(Directions for this task) Track down every line below that holds "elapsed" and copy it.

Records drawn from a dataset

───

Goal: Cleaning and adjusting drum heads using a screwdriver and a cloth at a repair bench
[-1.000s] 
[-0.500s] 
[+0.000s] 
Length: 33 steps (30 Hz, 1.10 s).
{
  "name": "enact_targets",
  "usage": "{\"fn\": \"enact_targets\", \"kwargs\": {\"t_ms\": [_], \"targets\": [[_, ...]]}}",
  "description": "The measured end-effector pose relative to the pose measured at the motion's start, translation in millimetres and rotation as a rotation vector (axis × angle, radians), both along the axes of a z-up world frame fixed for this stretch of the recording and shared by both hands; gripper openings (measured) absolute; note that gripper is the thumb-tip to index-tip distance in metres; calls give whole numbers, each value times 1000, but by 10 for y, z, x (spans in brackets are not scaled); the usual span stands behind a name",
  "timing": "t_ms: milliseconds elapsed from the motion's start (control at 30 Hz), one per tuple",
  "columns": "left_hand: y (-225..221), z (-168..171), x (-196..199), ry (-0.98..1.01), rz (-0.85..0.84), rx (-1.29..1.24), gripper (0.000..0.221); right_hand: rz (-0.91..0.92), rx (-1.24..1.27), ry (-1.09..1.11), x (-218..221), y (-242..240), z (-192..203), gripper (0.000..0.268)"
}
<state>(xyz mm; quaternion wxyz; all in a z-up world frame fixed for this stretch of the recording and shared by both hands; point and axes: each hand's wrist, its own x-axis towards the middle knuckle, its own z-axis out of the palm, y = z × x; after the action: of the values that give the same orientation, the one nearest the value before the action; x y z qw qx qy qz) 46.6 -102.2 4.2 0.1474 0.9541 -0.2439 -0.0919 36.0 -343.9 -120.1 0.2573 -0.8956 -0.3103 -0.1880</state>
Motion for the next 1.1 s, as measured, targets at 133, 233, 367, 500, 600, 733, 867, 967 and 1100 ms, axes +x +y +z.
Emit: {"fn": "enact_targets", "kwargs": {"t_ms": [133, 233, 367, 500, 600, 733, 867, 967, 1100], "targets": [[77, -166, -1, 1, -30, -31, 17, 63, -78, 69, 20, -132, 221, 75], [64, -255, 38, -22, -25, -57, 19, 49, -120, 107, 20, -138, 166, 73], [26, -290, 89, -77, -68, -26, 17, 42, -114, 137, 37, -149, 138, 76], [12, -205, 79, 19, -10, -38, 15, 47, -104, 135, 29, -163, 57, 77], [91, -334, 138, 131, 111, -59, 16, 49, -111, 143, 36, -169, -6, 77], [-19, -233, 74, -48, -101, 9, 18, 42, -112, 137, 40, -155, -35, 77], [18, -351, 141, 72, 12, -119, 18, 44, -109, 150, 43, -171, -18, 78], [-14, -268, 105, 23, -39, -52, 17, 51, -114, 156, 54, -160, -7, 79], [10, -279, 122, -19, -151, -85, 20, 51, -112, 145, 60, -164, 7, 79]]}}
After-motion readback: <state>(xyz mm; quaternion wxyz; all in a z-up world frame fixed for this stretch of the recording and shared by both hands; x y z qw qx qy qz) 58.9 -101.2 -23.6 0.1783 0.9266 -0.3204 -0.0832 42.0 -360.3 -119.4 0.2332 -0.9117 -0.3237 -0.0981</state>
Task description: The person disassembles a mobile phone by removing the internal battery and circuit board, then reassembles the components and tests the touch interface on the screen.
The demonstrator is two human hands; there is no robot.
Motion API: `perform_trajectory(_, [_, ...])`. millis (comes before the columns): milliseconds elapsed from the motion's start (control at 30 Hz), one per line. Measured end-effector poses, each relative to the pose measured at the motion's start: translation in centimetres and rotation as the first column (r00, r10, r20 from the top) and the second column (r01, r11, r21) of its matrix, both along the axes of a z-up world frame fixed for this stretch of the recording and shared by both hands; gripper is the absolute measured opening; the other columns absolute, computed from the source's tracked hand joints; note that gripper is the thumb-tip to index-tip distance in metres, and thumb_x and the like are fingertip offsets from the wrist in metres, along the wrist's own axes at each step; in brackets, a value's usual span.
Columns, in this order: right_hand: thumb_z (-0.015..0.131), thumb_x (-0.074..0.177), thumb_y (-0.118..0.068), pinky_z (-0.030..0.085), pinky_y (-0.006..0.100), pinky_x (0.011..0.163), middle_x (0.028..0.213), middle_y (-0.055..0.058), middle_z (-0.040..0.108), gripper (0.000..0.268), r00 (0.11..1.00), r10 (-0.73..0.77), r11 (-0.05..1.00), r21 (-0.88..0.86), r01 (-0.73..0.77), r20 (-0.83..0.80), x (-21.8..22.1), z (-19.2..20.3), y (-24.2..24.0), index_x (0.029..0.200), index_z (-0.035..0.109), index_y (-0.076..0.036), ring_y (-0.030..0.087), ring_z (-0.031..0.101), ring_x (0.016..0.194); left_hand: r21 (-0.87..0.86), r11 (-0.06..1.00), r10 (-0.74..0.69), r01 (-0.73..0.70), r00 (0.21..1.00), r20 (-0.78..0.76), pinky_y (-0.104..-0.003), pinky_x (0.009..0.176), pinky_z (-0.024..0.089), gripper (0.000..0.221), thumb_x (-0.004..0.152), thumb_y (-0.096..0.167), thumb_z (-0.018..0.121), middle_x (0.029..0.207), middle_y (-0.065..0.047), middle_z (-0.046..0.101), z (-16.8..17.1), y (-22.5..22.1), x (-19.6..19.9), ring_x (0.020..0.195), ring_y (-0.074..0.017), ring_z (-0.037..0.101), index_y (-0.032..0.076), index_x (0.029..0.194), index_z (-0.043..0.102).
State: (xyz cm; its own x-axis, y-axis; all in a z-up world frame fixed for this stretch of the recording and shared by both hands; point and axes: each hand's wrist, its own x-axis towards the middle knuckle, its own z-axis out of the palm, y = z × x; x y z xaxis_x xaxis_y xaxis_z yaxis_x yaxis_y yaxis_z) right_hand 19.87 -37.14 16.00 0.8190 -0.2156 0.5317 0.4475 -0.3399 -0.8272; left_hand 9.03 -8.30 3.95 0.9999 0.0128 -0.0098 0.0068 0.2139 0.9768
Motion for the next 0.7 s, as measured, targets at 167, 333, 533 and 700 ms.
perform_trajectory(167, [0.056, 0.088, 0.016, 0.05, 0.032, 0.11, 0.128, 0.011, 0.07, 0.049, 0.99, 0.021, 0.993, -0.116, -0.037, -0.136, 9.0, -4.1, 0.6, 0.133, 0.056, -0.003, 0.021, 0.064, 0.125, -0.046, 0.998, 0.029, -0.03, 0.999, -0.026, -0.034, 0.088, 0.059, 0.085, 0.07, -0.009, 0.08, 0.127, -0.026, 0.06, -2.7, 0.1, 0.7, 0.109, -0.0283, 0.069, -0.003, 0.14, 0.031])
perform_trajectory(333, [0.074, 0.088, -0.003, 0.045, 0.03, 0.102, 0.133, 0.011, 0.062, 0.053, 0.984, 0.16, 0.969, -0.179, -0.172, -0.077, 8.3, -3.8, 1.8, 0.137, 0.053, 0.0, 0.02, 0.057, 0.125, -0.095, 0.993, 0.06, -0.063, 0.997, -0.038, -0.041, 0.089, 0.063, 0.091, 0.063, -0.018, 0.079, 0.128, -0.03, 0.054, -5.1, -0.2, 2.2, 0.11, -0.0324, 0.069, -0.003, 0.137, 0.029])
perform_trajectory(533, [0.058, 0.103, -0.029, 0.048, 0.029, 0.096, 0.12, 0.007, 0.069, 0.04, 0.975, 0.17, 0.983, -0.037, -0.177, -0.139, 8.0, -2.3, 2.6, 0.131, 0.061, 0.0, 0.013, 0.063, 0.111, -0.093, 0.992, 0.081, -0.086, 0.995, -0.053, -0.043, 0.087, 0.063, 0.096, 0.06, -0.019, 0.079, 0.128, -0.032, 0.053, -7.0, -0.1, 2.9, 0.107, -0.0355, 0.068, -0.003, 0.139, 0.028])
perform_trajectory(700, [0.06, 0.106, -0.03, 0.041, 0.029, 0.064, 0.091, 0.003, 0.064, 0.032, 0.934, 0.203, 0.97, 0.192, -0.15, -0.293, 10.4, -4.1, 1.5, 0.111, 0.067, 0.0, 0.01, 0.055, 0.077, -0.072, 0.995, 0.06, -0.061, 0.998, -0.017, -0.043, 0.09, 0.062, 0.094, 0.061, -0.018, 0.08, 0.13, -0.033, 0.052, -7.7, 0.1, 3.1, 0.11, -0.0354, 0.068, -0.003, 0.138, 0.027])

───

(Exercise result)
  "timing": "t_ms: milliseconds elapsed from the motion's start (control at 30 Hz), one per tuple",
Motion API: `perform_trajectory(_, [_, ...])`. millis (comes before the columns): milliseconds elapsed from the motion's start (control at 30 Hz), one per line. Measured end-effector poses, each relative to the pose measured at the motion's start: translation in centimetres and rotation as the first column (r00, r10, r20 from the top) and the second column (r01, r11, r21) of its matrix, both along the axes of a z-up world frame fixed for this stretch of the recording and shared by both hands; gripper is the absolute measured opening; the other columns absolute, computed from the source's tracked hand joints; note that gripper is the thumb-tip to index-tip distance in metres, and thumb_x and the like are fingertip offsets from the wrist in metres, along the wrist's own axes at each step; in brackets, a value's usual span.

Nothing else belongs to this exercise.